Teesri Kasam is a drama film directed by Basu Bhattacharya and produced by lyricist Shailendra that was released in 1966 in Hindi. It is based on the Hindi novelist Phanishwarnath Renu’s short work Mare Gaye Gulfam. Raj Kapoor and Waheeda Rehman feature in the film.

The film’s score was composed by the duet Shankar-Jaikishan, and the cinematography was done by Subrata Mitra. Phanishwarnath Renu wrote the dialogues, and Nabendu Ghosh wrote the script. Teesri Kasam is an out-of-the-box film that depicts rural Indian life. It tells the narrative of Hiraman, a naive bullock cart driver who falls in love with Hirabai, a nautanki dancer.

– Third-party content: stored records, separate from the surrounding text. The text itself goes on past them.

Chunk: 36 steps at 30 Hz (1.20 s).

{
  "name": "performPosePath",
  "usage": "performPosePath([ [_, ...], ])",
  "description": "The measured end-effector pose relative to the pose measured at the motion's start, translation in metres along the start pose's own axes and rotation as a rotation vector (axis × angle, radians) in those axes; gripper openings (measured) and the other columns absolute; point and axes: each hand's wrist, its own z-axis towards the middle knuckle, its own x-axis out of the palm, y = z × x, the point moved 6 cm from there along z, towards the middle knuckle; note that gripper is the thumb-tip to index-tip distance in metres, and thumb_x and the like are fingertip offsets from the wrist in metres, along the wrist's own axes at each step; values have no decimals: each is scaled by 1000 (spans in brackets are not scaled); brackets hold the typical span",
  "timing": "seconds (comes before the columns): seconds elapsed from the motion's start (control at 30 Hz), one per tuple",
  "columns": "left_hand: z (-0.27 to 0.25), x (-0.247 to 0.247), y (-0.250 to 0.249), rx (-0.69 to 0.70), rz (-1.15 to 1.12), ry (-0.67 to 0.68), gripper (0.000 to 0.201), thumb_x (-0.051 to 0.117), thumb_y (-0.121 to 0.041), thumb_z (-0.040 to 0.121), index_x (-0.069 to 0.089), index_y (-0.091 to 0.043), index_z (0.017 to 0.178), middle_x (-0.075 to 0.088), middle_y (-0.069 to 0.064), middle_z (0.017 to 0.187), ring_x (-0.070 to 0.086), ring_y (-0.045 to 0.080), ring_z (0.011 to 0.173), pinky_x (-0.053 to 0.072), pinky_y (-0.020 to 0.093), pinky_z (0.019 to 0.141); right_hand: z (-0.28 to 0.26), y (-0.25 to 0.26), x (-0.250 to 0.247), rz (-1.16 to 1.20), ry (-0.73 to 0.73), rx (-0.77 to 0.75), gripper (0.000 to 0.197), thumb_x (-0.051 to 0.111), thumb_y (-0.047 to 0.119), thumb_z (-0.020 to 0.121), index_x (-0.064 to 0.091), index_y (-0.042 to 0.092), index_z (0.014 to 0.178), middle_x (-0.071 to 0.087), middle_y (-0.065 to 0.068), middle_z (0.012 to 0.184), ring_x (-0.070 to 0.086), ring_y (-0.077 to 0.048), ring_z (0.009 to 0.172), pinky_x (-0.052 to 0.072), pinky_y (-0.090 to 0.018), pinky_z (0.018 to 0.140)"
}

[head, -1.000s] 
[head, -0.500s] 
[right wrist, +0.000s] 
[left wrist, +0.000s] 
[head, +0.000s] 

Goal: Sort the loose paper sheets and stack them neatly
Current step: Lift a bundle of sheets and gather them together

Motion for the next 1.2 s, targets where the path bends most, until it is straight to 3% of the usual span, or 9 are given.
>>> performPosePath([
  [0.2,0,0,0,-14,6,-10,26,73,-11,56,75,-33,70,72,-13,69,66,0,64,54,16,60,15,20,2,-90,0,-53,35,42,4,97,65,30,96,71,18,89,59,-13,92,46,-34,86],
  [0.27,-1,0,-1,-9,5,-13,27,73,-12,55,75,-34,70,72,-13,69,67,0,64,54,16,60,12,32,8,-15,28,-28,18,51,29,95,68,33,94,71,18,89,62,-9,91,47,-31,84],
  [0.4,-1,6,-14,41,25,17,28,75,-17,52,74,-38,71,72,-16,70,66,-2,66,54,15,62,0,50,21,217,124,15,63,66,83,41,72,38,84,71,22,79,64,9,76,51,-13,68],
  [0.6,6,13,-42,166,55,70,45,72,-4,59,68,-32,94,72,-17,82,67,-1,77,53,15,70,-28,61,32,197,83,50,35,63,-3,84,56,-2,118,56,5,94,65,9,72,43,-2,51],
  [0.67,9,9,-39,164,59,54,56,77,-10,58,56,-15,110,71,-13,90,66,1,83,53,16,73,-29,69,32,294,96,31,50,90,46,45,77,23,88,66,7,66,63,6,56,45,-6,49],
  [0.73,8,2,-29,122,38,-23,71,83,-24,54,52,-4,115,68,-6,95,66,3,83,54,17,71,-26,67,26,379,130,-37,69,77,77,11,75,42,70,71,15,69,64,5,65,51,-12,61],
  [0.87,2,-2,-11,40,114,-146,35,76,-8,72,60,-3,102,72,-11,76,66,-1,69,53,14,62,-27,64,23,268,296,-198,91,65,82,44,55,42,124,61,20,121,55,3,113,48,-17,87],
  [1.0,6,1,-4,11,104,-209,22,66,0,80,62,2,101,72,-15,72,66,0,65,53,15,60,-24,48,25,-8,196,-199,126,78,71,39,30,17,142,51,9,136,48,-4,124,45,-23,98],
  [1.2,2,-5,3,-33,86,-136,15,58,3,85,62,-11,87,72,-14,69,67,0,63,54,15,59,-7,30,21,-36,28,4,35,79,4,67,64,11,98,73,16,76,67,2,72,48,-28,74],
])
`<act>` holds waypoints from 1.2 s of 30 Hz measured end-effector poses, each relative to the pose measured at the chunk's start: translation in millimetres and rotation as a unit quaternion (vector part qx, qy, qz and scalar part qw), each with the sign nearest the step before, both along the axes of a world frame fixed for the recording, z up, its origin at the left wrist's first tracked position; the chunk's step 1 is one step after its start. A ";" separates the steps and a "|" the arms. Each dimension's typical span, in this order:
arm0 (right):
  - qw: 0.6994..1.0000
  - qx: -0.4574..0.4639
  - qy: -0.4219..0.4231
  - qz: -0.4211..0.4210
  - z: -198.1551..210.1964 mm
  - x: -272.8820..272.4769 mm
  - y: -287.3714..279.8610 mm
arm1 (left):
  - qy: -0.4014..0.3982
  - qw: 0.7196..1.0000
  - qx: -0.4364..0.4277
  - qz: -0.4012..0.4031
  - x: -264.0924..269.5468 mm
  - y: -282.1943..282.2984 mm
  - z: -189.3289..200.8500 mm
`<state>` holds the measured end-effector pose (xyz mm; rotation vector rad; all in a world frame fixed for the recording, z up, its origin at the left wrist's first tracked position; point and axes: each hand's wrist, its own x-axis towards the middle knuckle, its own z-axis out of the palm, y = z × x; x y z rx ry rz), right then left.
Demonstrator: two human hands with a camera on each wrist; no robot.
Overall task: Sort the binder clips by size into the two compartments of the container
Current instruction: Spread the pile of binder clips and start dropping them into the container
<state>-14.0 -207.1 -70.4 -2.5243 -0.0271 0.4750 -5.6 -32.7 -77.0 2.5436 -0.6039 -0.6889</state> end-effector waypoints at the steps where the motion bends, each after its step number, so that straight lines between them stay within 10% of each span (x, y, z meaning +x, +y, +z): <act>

The video also addresses the subject of women’s exploitation in the performing arts, particularly in traveling folk theatre. Despite its poor box office performance, the picture won the National Film Award for Best Feature Film at the 14th National Film Awards.

Teesri Kasam

Nabendu Ghosh, whose credits include Devdas (1955), Sujata (1959), and Bandini (1963), wrote the script. The film took a long time to make. Aura Hingna, a village in the Araria district, and Bina, a town near Bhopal, Madhya Pradesh, were used for the majority of the filming. Powai Lake and Mohan Studios in Mumbai were used for a few sequences.

From the start, the picture was dogged with issues. The idea of casting Raj Kapoor in the character of a simpleton bullock cart driver was rejected by financiers. They protested that he was too old for the part and unfit for it. The film’s ending was also a source of debate.